Monday, November 21, 2016

Never underestimate the power of abstract mathematics

Wild ideas. Reference.
I remember noticing this in quantum field theory class (which I took in 2000, so five years after the original paper in 1995, so I wasn't breaking any new ground), and once posited that the various coefficients arising from amplitudes could be related with Galois theory. At the time I was considerably skeptical, but did jot a note (pictured above) that I found after the article jogged my memory [1]. I was so skeptical I would later go on to say that there were no real-world applications of Galois theory in this post.


I think I spoke too soon; here is a quote from the article:
[Francis] Brown is looking to prove that there’s a kind of mathematical group—a Galois group—acting on the set of periods that come from Feynman diagrams. “The answer seems to be yes in every single case that’s ever been computed,” he said, but proof that the relationship holds categorically is still in the distance. “If it were true that there were a group acting on the numbers coming from physics, that means you’re finding a huge class of symmetries,” Brown said. “If that’s true, then the next step is to ask why there’s this big symmetry group and what possible physics meaning could it have.”
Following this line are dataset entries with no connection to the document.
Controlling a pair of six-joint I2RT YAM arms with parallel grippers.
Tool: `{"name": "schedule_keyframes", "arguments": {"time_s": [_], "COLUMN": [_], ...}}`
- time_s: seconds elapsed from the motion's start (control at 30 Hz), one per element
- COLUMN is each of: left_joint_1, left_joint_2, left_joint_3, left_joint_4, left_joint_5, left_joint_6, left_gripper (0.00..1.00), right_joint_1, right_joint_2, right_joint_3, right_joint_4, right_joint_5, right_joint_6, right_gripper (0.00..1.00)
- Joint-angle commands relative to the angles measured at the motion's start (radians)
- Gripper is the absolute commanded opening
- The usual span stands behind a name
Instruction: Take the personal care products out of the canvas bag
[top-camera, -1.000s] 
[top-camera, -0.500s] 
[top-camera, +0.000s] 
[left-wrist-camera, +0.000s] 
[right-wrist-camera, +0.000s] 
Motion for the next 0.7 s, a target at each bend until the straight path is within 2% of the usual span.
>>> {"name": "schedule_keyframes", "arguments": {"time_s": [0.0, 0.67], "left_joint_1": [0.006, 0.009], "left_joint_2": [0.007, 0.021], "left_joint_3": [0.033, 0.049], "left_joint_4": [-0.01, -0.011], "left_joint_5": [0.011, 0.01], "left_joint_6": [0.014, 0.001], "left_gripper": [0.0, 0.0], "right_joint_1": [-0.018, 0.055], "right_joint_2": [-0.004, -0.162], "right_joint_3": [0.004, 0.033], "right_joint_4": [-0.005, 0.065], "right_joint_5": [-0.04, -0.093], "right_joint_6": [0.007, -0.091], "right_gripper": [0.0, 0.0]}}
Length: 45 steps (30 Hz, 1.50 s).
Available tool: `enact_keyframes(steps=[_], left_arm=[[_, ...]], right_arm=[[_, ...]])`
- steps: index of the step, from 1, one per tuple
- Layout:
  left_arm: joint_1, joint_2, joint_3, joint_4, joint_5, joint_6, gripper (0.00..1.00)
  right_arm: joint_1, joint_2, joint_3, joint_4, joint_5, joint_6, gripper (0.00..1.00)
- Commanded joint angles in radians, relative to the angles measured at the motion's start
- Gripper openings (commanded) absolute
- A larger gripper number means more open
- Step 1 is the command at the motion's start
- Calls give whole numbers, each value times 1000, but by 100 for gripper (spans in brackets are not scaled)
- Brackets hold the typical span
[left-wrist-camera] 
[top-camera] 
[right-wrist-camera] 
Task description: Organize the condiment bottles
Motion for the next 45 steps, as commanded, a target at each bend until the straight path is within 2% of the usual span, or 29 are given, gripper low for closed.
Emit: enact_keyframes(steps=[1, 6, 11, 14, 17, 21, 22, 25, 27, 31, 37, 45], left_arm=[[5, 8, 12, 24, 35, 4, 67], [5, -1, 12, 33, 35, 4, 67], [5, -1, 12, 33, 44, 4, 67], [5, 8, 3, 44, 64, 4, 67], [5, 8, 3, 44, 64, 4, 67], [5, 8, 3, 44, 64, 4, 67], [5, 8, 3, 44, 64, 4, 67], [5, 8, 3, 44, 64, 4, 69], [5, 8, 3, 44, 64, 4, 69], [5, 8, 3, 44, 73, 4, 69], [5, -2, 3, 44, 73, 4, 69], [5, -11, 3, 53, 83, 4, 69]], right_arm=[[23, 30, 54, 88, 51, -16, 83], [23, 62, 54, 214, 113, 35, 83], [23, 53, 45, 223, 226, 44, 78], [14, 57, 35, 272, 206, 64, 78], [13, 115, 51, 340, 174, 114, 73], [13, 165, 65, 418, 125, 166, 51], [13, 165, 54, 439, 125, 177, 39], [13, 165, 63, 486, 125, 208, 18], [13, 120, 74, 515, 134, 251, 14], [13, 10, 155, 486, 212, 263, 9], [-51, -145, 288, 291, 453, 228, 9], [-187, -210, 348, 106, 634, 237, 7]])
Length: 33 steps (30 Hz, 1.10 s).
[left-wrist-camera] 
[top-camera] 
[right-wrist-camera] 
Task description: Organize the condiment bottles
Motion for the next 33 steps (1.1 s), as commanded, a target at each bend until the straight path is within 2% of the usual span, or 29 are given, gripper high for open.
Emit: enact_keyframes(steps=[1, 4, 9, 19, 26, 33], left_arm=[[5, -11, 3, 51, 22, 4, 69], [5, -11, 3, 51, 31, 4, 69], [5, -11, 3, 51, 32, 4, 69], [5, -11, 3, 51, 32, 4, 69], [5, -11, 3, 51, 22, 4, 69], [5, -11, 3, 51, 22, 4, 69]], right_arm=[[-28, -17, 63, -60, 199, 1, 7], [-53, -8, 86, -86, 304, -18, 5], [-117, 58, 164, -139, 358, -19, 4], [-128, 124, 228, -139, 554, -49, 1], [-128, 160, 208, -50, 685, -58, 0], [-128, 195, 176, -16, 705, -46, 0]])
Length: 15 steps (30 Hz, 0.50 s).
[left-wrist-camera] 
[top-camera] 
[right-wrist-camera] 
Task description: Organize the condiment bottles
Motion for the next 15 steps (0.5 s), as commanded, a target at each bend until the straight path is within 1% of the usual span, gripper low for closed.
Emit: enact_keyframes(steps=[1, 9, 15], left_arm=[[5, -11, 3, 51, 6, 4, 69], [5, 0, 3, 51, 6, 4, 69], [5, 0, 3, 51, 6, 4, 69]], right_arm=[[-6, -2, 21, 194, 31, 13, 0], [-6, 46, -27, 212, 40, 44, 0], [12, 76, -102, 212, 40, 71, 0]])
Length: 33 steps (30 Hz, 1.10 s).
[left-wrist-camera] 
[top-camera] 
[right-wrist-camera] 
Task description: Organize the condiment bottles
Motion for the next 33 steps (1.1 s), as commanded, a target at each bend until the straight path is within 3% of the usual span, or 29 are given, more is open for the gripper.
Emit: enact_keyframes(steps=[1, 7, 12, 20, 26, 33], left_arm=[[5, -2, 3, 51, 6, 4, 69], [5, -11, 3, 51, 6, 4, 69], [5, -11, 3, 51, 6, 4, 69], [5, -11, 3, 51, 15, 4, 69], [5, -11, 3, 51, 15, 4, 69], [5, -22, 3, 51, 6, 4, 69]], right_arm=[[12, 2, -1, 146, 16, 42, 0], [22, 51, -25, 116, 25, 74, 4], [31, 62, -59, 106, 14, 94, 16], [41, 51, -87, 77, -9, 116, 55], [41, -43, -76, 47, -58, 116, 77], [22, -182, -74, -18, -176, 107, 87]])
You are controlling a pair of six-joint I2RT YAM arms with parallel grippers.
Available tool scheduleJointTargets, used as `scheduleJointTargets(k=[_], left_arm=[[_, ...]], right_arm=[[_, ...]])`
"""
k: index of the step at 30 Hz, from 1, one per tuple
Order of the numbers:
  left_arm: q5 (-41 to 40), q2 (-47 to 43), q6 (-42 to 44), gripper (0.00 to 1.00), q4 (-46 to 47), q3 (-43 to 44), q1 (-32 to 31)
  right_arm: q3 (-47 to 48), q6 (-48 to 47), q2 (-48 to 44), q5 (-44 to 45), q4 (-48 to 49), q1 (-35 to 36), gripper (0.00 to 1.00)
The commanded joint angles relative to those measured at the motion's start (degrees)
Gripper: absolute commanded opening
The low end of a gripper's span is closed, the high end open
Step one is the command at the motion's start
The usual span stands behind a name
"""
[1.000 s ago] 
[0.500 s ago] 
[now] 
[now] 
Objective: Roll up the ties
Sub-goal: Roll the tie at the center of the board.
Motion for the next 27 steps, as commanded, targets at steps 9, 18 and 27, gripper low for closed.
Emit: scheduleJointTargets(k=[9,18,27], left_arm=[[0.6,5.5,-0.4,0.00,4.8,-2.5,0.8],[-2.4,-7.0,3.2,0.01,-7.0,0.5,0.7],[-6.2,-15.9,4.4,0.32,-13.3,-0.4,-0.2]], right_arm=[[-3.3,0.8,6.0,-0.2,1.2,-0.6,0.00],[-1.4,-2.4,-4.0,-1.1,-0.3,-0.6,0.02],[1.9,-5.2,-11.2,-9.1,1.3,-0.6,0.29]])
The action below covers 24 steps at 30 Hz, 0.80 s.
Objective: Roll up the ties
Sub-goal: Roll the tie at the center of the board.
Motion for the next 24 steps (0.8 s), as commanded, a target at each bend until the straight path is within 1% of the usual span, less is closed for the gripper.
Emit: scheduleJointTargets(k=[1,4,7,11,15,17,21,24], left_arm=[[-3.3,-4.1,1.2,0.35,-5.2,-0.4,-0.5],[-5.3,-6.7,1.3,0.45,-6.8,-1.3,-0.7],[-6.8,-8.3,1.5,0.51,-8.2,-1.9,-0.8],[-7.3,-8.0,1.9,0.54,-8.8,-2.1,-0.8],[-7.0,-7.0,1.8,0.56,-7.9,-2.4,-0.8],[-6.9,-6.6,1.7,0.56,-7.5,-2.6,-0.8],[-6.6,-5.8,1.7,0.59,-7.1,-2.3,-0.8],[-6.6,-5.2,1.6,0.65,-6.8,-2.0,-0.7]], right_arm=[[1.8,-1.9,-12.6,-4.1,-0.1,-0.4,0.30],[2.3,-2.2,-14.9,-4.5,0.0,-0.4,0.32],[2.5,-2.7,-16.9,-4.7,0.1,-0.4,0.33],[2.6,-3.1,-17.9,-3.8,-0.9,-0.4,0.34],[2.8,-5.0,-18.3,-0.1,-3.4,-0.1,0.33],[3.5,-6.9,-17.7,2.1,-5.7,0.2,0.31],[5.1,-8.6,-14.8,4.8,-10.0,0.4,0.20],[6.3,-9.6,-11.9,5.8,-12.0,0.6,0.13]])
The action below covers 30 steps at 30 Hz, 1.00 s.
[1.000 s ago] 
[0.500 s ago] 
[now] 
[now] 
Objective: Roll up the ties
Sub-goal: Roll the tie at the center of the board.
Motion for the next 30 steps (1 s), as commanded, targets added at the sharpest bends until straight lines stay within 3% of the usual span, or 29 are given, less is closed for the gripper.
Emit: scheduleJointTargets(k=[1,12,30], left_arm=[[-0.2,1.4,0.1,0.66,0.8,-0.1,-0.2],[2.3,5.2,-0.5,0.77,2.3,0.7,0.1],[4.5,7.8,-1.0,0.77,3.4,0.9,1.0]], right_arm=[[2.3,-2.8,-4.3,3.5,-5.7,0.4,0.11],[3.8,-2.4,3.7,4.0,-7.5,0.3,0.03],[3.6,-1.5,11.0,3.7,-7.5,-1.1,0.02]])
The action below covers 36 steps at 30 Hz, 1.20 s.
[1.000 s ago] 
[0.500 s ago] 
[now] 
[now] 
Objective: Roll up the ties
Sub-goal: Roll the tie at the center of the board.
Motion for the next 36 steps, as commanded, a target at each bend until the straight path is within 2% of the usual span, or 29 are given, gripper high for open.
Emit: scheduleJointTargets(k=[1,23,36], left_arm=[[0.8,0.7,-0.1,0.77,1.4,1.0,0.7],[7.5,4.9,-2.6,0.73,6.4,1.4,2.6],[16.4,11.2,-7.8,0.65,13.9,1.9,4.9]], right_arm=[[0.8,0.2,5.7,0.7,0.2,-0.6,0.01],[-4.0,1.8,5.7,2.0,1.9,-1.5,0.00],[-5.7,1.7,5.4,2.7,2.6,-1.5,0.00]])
Anyway, the main point is to keep an open mind. That's why I look at the abstract mathematical properties of information equilibrium every once in awhile (e.g. here, here, here, here, here), as well as argue against keeping math out of economics (e.g. here and here).

Footnotes

[1] The way I was approaching it was pretty much entirely wrong (focusing on the structure constants of the Lie algebras like SU(3)).